300 mille euros. C’est la dette de l’Iris. Une dette mineure pour un problème majeur. L’éducation des jeunes sourds. Mercredi, 2.000 Personnes manifesteront à Toulouse car il n’y a pire sourd que celui qui ne veut pas entendre !
Avec ses mains, elle fait des gestes qui sont autant d’arabesques complexes tandis que son visage donne corps aux mots. Confusément, chacun sent que ce qui se dit est important pour elle. Mais dans le bus, personne ne comprend. Elle est sourde, probablement lycéenne vu son âge, et elle parle la langue des signes.
Comme elle, ils sont en France plusieurs centaines de milliers à utiliser la langue des signes. Une langue à part entière qui, depuis 20 ans, a droit de cité dans les écoles de la république, principalement à Toulouse et Poitiers, grâce à l’IRIS, l’Institut de Recherche sur l’Implication de la langue des Signes. « Il y a des familles qui déménagent, qui abandonnent travail, amis et famille pour venir s’implanter ici parce qu’ils savent que leurs enfants pourront fréquenter l’école et suivre un cursus normal » explique Patrick Pawlak de l’Iris.

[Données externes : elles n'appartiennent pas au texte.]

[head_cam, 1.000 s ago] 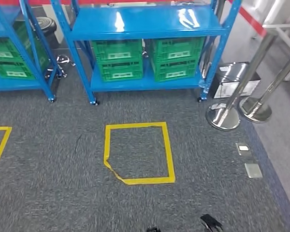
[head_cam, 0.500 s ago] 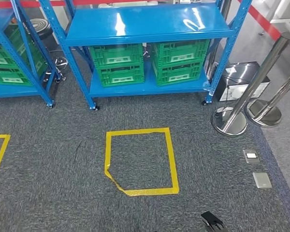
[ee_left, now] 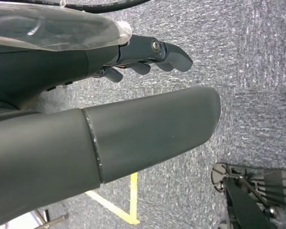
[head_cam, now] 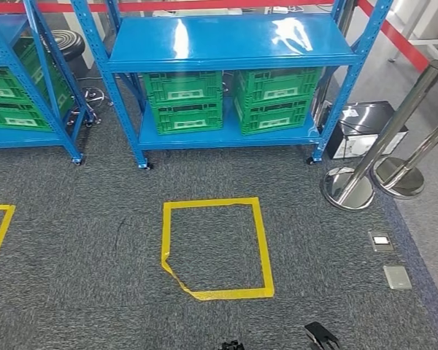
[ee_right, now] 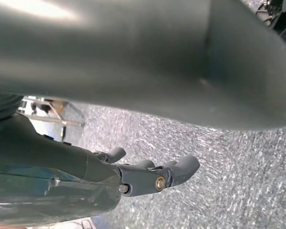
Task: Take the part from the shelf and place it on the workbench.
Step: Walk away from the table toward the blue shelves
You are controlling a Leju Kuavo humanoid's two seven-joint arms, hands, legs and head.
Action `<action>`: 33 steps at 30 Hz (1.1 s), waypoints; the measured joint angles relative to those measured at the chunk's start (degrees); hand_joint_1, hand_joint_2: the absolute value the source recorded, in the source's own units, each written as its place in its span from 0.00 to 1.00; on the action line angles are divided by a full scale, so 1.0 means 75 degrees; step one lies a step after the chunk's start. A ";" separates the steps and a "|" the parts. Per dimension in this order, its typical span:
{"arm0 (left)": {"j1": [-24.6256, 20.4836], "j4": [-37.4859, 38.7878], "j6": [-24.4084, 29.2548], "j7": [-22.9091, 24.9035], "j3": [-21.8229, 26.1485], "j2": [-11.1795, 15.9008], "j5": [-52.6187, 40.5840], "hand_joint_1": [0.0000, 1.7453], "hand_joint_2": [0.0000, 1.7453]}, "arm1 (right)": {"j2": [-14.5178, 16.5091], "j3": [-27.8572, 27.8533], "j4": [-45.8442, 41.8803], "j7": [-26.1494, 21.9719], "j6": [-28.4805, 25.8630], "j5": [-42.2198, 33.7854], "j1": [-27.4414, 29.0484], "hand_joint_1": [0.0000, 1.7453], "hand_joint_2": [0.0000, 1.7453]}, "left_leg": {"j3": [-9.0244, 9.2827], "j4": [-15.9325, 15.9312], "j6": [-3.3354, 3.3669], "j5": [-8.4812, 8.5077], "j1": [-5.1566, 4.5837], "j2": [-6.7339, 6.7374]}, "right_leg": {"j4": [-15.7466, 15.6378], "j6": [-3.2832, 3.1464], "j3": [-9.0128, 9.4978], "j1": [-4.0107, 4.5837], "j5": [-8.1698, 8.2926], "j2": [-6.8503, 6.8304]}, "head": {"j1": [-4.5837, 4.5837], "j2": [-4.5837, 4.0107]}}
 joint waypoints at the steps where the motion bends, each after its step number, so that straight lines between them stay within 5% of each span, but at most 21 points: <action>1: 0.0003 0.0000 -0.0005 0.0000 0.0000 -0.0004 -0.0009 0.00 0.00 | -0.0004 0.0000 0.0001 -0.0001 0.0000 -0.0009 -0.0001 0.00 0.00 | 0.0039 -0.0014 -0.0024 -0.0031 -0.0004 0.0018 | -0.0548 -0.0022 0.0247 0.0009 0.0292 -0.0087 | 0.0036 0.0000; 4: 0.0004 0.0001 -0.0012 -0.0002 0.0000 -0.0006 -0.0031 0.00 0.00 | -0.0015 -0.0002 0.0001 -0.0001 -0.0001 -0.0015 -0.0016 0.00 0.00 | 0.0070 0.0046 -0.0125 -0.0138 -0.0073 0.0089 | -0.1651 -0.0086 0.0730 0.0045 0.0637 -0.0305 | 0.0095 0.0000; 8: -0.0019 0.0000 -0.0012 -0.0002 0.0000 -0.0001 -0.0041 0.00 0.00 | -0.0018 -0.0003 -0.0003 -0.0003 -0.0001 -0.0019 -0.0014 0.00 0.00 | 0.0017 0.0314 -0.0227 -0.0356 -0.0074 0.0078 | -0.1709 -0.0188 0.0792 0.0010 0.0538 -0.0117 | -0.0033 0.0000; 11: -0.0036 0.0000 -0.0012 -0.0003 0.0000 -0.0007 -0.0042 0.00 0.00 | -0.0023 -0.0003 -0.0004 -0.0004 -0.0003 -0.0019 -0.0019 0.00 0.00 | -0.0759 0.1802 -0.0333 -0.0995 -0.0024 -0.0092 | -0.1734 -0.0245 0.0841 0.0006 0.0501 0.0022 | -0.0154 0.0000; 13: -0.0019 0.0000 -0.0012 -0.0003 0.0000 -0.0011 -0.0041 0.00 0.00 | -0.0029 -0.0003 -0.0003 -0.0004 -0.0002 -0.0019 -0.0018 0.00 0.00 | -0.1304 0.2593 -0.0328 -0.1115 -0.0023 -0.0111 | -0.1740 -0.0262 0.0868 0.0026 0.0479 0.0148 | -0.0198 0.0000; 15: -0.0003 0.0000 -0.0012 -0.0003 0.0000 -0.0013 -0.0041 0.00 0.00 | -0.0033 -0.0003 -0.0004 -0.0003 -0.0001 -0.0019 -0.0016 0.00 0.00 | -0.1315 0.2208 -0.0236 -0.0592 -0.0047 -0.0147 | -0.1758 -0.0263 0.0948 0.0062 0.0449 0.0288 | -0.0236 0.0000; 17: -0.0004 0.0004 -0.0012 -0.0003 0.0000 0.0015 -0.0042 0.00 0.00 | -0.0019 -0.0003 -0.0005 -0.0004 0.0000 -0.0019 -0.0017 0.00 0.00 | -0.0921 0.1067 -0.0048 0.0180 -0.0115 -0.0285 | -0.1836 -0.0257 0.1072 0.0086 0.0426 0.0393 | -0.0242 0.0000; 19: -0.0018 0.0014 -0.0012 -0.0003 0.0000 0.0042 -0.0044 0.00 0.00 | 0.0004 -0.0003 -0.0005 -0.0007 -0.0001 -0.0019 -0.0028 0.00 0.00 | -0.0641 0.0335 0.0104 0.0536 -0.0190 -0.0411 | -0.1923 -0.0239 0.1136 0.0054 0.0431 0.0465 | -0.0245 0.0000; 22: -0.0063 0.0023 -0.0012 -0.0002 -0.0001 0.0061 -0.0044 0.00 0.00 | 0.0005 -0.0003 -0.0005 -0.0007 -0.0003 -0.0019 -0.0029 0.00 0.00 | -0.0417 -0.0098 0.0200 0.0569 -0.0208 -0.0362 | -0.2047 -0.0179 0.1188 0.0023 0.0445 0.0522 | -0.0283 0.0000; 24: -0.0069 0.0023 -0.0012 -0.0002 0.0000 0.0056 -0.0039 0.00 0.00 | -0.0010 -0.0003 -0.0005 -0.0012 0.0001 -0.0019 -0.0023 0.00 0.00 | -0.0144 -0.0509 0.0217 0.0591 -0.0125 -0.0268 | -0.1782 -0.0127 0.1093 0.0056 0.0243 0.0356 | -0.0245 0.0000; 27: -0.0045 0.0023 -0.0012 -0.0003 -0.0001 0.0037 -0.0035 0.00 0.00 | -0.0018 -0.0003 -0.0005 -0.0026 0.0001 -0.0019 -0.0028 0.00 0.00 | 0.0031 -0.0640 0.0139 0.0525 -0.0041 -0.0127 | -0.0277 0.0040 0.0341 -0.0017 -0.0400 0.0108 | -0.0157 0.0000; 28: -0.0042 0.0023 -0.0012 -0.0003 -0.0001 0.0028 -0.0034 0.00 0.00 | -0.0019 -0.0003 -0.0005 -0.0028 -0.0001 -0.0019 -0.0029 0.00 0.00 | 0.0050 -0.0597 0.0091 0.0475 -0.0013 -0.0084 | 0.0077 0.0112 0.0141 -0.0064 -0.0461 0.0077 | -0.0146 0.0000; 30: -0.0040 0.0023 -0.0012 -0.0003 -0.0002 0.0006 -0.0033 0.00 0.00 | -0.0023 -0.0003 -0.0004 -0.0027 -0.0003 -0.0019 -0.0025 0.00 0.00 | 0.0077 -0.0439 -0.0026 0.0336 0.0081 -0.0018 | -0.0127 0.0262 0.0191 -0.0164 -0.0134 0.0013 | -0.0131 0.0000; 32: -0.0040 0.0027 -0.0011 -0.0003 -0.0003 0.0011 -0.0033 0.00 0.00 | -0.0018 -0.0003 -0.0004 -0.0027 -0.0003 -0.0019 -0.0020 0.00 0.00 | 0.0055 -0.0174 -0.0187 0.0136 0.0161 0.0032 | -0.1080 0.0420 0.0617 -0.0247 0.0368 -0.0106 | -0.0079 0.0000; 33: -0.0043 0.0028 -0.0008 -0.0003 -0.0003 0.0019 -0.0033 0.00 0.00 | -0.0017 -0.0003 -0.0004 -0.0028 -0.0003 -0.0019 -0.0020 0.00 0.00 | 0.0013 -0.0014 -0.0266 0.0044 0.0178 0.0048 | -0.1407 0.0412 0.0757 -0.0260 0.0484 -0.0117 | -0.0052 0.0000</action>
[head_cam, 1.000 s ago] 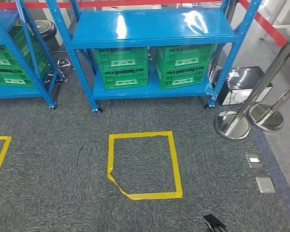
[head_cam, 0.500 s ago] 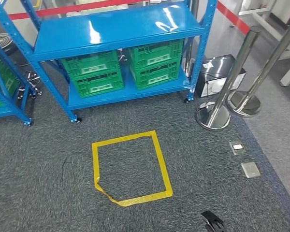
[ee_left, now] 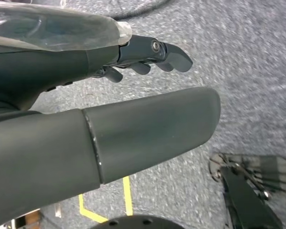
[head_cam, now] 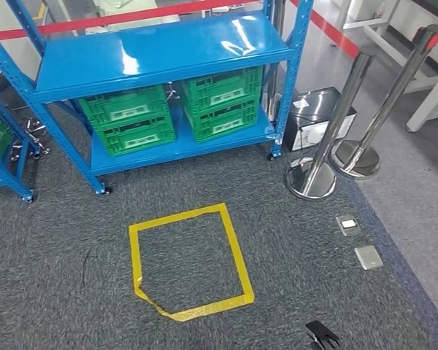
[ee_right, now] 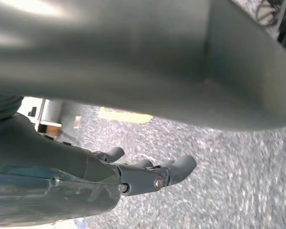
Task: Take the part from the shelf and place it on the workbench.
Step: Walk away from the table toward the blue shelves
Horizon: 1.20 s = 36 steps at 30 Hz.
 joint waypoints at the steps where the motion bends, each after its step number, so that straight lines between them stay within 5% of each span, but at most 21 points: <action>1: -0.0004 0.0001 0.0003 0.0000 0.0000 0.0010 0.0000 0.00 0.00 | 0.0002 0.0000 -0.0001 -0.0001 0.0000 0.0000 -0.0003 0.00 0.00 | -0.0044 0.0126 -0.0063 -0.0065 -0.0001 0.0013 | -0.0155 -0.0055 0.0056 0.0004 0.0020 0.0004 | 0.0001 0.0000; 3: -0.0012 0.0001 0.0007 0.0001 0.0000 0.0005 0.0000 0.00 0.00 | -0.0001 0.0000 0.0001 0.0001 0.0000 0.0000 -0.0006 0.00 0.00 | -0.0096 0.0242 -0.0124 -0.0102 0.0005 0.0024 | -0.0106 -0.0262 0.0009 0.0040 -0.0044 0.0098 | -0.0060 0.0000; 6: -0.0016 0.0001 0.0007 0.0001 0.0001 -0.0005 0.0000 0.00 0.00 | -0.0002 0.0000 0.0002 0.0003 0.0000 0.0000 -0.0006 0.00 0.00 | -0.0221 0.0588 -0.0185 -0.0374 0.0049 -0.0040 | -0.0096 -0.0421 0.0010 0.0055 -0.0056 0.0156 | -0.0156 0.0000; 10: 0.0000 0.0001 0.0007 0.0002 0.0001 -0.0012 0.0001 0.00 0.00 | -0.0003 0.0000 0.0002 -0.0007 -0.0028 -0.0006 -0.0008 0.00 0.00 | -0.1167 0.2535 -0.0182 -0.1247 0.0042 -0.0162 | -0.0107 -0.0516 -0.0018 0.0105 -0.0045 0.0228 | -0.0239 0.0000; 11: 0.0011 0.0001 0.0007 0.0005 0.0000 -0.0014 0.0002 0.00 0.00 | -0.0003 0.0000 0.0002 -0.0003 -0.0055 -0.0019 -0.0007 0.00 0.00 | -0.1263 0.2689 -0.0150 -0.1226 0.0033 -0.0173 | -0.0108 -0.0527 -0.0023 0.0118 -0.0040 0.0252 | -0.0240 0.0000; 13: 0.0023 0.0001 0.0018 0.0020 0.0000 -0.0020 0.0000 0.00 0.00 | -0.0002 0.0000 0.0002 0.0031 -0.0109 -0.0081 -0.0008 0.00 0.00 | -0.1010 0.2085 -0.0057 -0.0785 0.0000 -0.0199 | -0.0116 -0.0538 -0.0021 0.0131 -0.0025 0.0308 | -0.0241 0.0000; 15: 0.0014 0.0001 0.0038 0.0042 0.0000 -0.0004 -0.0006 0.00 0.50 | -0.0001 0.0000 0.0002 0.0090 -0.0132 -0.0148 -0.0010 0.00 0.00 | -0.0479 0.0945 0.0049 -0.0281 -0.0054 -0.0291 | -0.0128 -0.0524 -0.0021 0.0127 -0.0004 0.0353 | -0.0246 0.0000; 17: -0.0004 0.0003 0.0052 0.0057 0.0000 0.0013 -0.0014 0.00 1.00 | -0.0001 0.0000 0.0002 0.0145 -0.0162 -0.0195 -0.0013 0.00 0.00 | -0.0226 0.0350 0.0093 -0.0118 -0.0112 -0.0370 | -0.0151 -0.0464 -0.0040 0.0113 0.0032 0.0379 | -0.0248 0.0000; 18: -0.0010 0.0003 0.0056 0.0065 0.0000 0.0016 -0.0017 0.00 1.00 | -0.0001 0.0000 0.0002 0.0163 -0.0175 -0.0216 -0.0013 0.00 0.00 | -0.0221 0.0294 0.0092 -0.0123 -0.0138 -0.0376 | -0.0173 -0.0419 -0.0044 0.0108 0.0058 0.0391 | -0.0249 0.0000; 20: -0.0006 0.0002 0.0065 0.0083 0.0000 0.0013 -0.0023 0.00 0.50 | -0.0001 0.0000 0.0002 0.0187 -0.0189 -0.0237 -0.0008 0.00 0.00 | -0.0197 0.0192 0.0117 -0.0052 -0.0130 -0.0335 | -0.0185 -0.0337 -0.0043 0.0092 0.0063 0.0373 | -0.0239 0.0000; 22: 0.0003 0.0002 0.0095 0.0111 0.0000 0.0000 -0.0017 0.00 0.00 | -0.0001 0.0000 0.0002 0.0189 -0.0197 -0.0244 -0.0008 0.00 0.00 | -0.0151 0.0071 0.0179 0.0030 -0.0109 -0.0272 | 0.0216 -0.0303 -0.0202 0.0110 -0.0231 0.0263 | -0.0198 0.0000; 24: 0.0016 0.0004 0.0135 0.0131 0.0001 -0.0008 -0.0004 0.00 0.00 | -0.0001 0.0000 0.0002 0.0181 -0.0223 -0.0263 -0.0011 0.00 0.00 | -0.0149 0.0048 0.0220 0.0053 -0.0130 -0.0213 | 0.1218 -0.0295 -0.0607 0.0139 -0.0798 0.0177 | -0.0127 0.0000; 26: 0.0028 0.0004 0.0156 0.0137 0.0001 -0.0009 0.0001 0.00 0.00 | -0.0001 0.0000 0.0002 0.0173 -0.0240 -0.0280 -0.0008 0.00 0.00 | -0.0159 0.0065 0.0231 0.0054 -0.0164 -0.0163 | 0.1964 -0.0285 -0.0869 0.0162 -0.1083 0.0167 | -0.0073 0.0000; 28: 0.0029 0.0004 0.0164 0.0137 0.0000 -0.0013 -0.0012 0.00 0.00 | -0.0005 -0.0001 0.0002 0.0171 -0.0239 -0.0306 -0.0002 0.00 0.00 | -0.0163 0.0102 0.0233 0.0043 -0.0189 -0.0140 | 0.1564 -0.0309 -0.0573 0.0174 -0.0801 0.0150 | -0.0040 0.0000; 31: 0.0026 0.0003 0.0165 0.0135 0.0000 -0.0030 -0.0045 0.00 0.00 | -0.0018 -0.0003 0.0002 0.0168 -0.0239 -0.0389 -0.0008 0.00 0.00 | -0.0192 0.0220 0.0184 -0.0015 -0.0231 -0.0122 | 0.0040 -0.0422 0.0260 0.0225 -0.0263 0.0069 | 0.0013 0.0000; 36: 0.0015 0.0001 0.0165 0.0134 0.0000 -0.0031 -0.0067 0.00 0.00 | -0.0017 -0.0005 0.0001 0.0160 -0.0240 -0.0410 -0.0012 0.00 0.00 | -0.0290 0.0405 0.0031 -0.0129 -0.0226 -0.0122 | -0.0302 -0.0604 0.0350 0.0234 -0.0163 0.0060 | -0.0069 0.0000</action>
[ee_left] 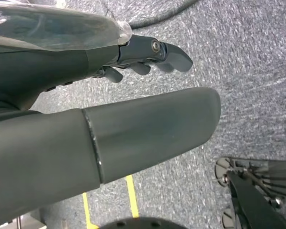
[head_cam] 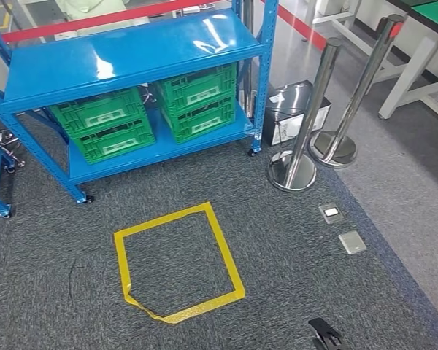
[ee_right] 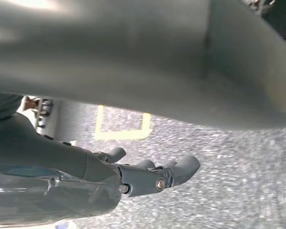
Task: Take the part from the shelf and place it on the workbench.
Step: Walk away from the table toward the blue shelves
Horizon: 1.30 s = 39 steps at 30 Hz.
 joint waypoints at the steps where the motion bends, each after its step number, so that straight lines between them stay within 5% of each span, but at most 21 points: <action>1: -0.0002 0.0000 0.0000 0.0000 0.0000 -0.0001 -0.0001 0.00 0.00 | 0.0000 -0.0001 0.0000 -0.0001 -0.0001 -0.0001 -0.0002 0.00 0.00 | -0.0115 0.0259 -0.0048 -0.0180 0.0016 -0.0021 | -0.0029 -0.0036 -0.0006 -0.0019 0.0028 -0.0004 | -0.0028 0.0000; 4: 0.0007 -0.0001 0.0000 0.0001 0.0000 -0.0003 -0.0001 0.00 0.00 | -0.0001 -0.0001 0.0001 -0.0011 -0.0002 -0.0001 0.0000 0.00 0.00 | -0.0805 0.1756 -0.0186 -0.0938 0.0122 -0.0057 | -0.0046 -0.0078 -0.0070 -0.0027 0.0075 -0.0002 | -0.0114 0.0000; 6: 0.0025 -0.0001 0.0000 0.0003 0.0000 -0.0004 0.0000 0.00 0.00 | 0.0000 -0.0001 0.0001 -0.0013 -0.0002 -0.0004 0.0007 0.00 0.00 | -0.0993 0.2146 -0.0235 -0.0952 0.0185 -0.0058 | -0.0044 -0.0067 -0.0094 -0.0036 0.0093 0.0019 | -0.0130 0.0000; 10: 0.0018 -0.0001 0.0000 0.0003 0.0000 -0.0001 -0.0001 0.00 0.00 | 0.0000 -0.0001 0.0000 -0.0015 -0.0002 -0.0007 0.0002 0.00 0.00 | -0.0088 0.0234 -0.0226 -0.0019 0.0240 -0.0087 | -0.0041 0.0048 -0.0088 -0.0067 0.0121 0.0068 | -0.0158 0.0000; 13: 0.0006 -0.0001 0.0001 0.0003 0.0000 -0.0006 0.0000 0.00 0.00 | -0.0001 -0.0001 0.0001 -0.0028 -0.0001 -0.0007 -0.0002 0.00 0.75 | 0.0069 -0.0184 -0.0114 0.0101 0.0179 -0.0120 | -0.0048 0.0197 -0.0098 -0.0074 0.0124 0.0088 | -0.0138 0.0000; 14: 0.0006 -0.0001 0.0001 0.0003 0.0000 -0.0008 0.0000 0.00 0.00 | -0.0001 0.0000 0.0000 -0.0031 -0.0001 -0.0007 0.0000 0.00 1.00 | 0.0065 -0.0193 -0.0108 0.0107 0.0175 -0.0116 | -0.0053 0.0153 -0.0098 -0.0080 0.0081 0.0089 | -0.0125 0.0000; 15: 0.0006 -0.0001 0.0001 0.0003 0.0000 -0.0010 0.0000 0.00 0.00 | -0.0001 0.0001 -0.0001 -0.0033 0.0001 -0.0007 0.0002 0.00 1.00 | 0.0071 -0.0208 -0.0106 0.0116 0.0174 -0.0115 | -0.0055 0.0061 -0.0097 -0.0079 0.0059 0.0089 | -0.0114 0.0000; 17: 0.0010 0.0001 0.0002 0.0003 0.0000 -0.0007 0.0001 0.00 0.00 | -0.0001 0.0002 -0.0001 -0.0036 0.0004 -0.0007 0.0005 0.00 0.50 | 0.0079 -0.0220 -0.0110 0.0126 0.0167 -0.0111 | -0.0071 -0.0144 -0.0087 -0.0076 0.0052 0.0088 | -0.0079 0.0000; 19: 0.0015 0.0002 0.0010 0.0003 0.0000 -0.0003 0.0003 0.00 0.00 | -0.0002 0.0002 0.0001 -0.0040 0.0007 -0.0007 0.0005 0.00 0.00 | 0.0075 -0.0218 -0.0079 0.0133 0.0157 -0.0112 | -0.0118 -0.0099 -0.0068 -0.0076 0.0142 0.0088 | -0.0043 0.0000; 28: 0.0015 -0.0001 0.0015 0.0003 0.0000 -0.0001 -0.0012 0.00 0.00 | -0.0001 0.0001 0.0000 -0.0056 0.0094 -0.0120 0.0005 0.00 0.00 | 0.0052 -0.0198 -0.0013 0.0119 0.0152 -0.0112 | -0.0215 0.0260 -0.0033 -0.0084 0.0211 0.0098 | 0.0059 0.0000; 39: 0.0015 -0.0001 0.0021 0.0015 0.0000 -0.0001 0.0004 0.00 0.00 | -0.0004 0.0002 0.0001 -0.0136 -0.0189 -0.0123 0.0005 0.00 0.00 | 0.0071 -0.0239 -0.0036 0.0133 0.0179 -0.0112 | -0.0212 0.0272 -0.0042 -0.0034 0.0196 0.0098 | -0.0028 0.0000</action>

Cet institut est en effet précurseur. Il a ainsi financé, grâce à un prix de journée alloué par la DDASS, le salaire des enseignants traducteurs qui permettent aux enfants une scolarité de la maternelle au lycée sans interruption. Mais depuis fin 2003, la Caisse primaire d’assurance maladie a cessé de payer ce « financement parce qu’il servait à payer des enseignants et non à procurer des soins ». Il devait cependant y avoir une solution alternative formalisée par une convention avec l’Education Nationale qui n’a finalement été signée que trois ans plus tard. Ce qui explique le déficit de l’IRIS qui, pendant ce temps là, a continué à payer les enseignants en langue des signes.
L’IRIS qui, est en redressement judiciaire, est aujourd’hui menacé de fermeture pure et simple. Ce qui aurait de lourdes conséquences pour les enseignants et leurs 80 élèves. En effet, l’institut assure la coordination pédagogique, les relations avec les familles, l’évaluation en langue des signes, la formation des enseignants, la production de supports pédagogique, la recherche en langue des signes et la diffusion des résultats de cette recherche. Sa disparition fragiliserait donc tout l’équilibre patiemment construit. « Il serait inadmissible, insupportable, qu’uLn tel ensemble cohérent de services (…) disparaisse par la faute de l’Education Nationale, alors qu’en même temps, le ministre vante les avancées de sa politique concernant les jeunes sourds » explique dans un communiqué les dirigeants de l’IRIS. D’autant que sans ce dispositif, la loi de 2005 sur l’égalité des chances à l’école qui prévoit un volet insertion des « handicapés » serait de fait vider de sa substance concernant les jeunes sourds.
300 mille euros ne sont, pour l’Education Nationale, qu’une paille. Pour les jeunes sourds et leurs familles, cela fait cependant toute la différence entre une politique qui fait la sourde oreille et une politique à l’écoute de ses bénéficiaires.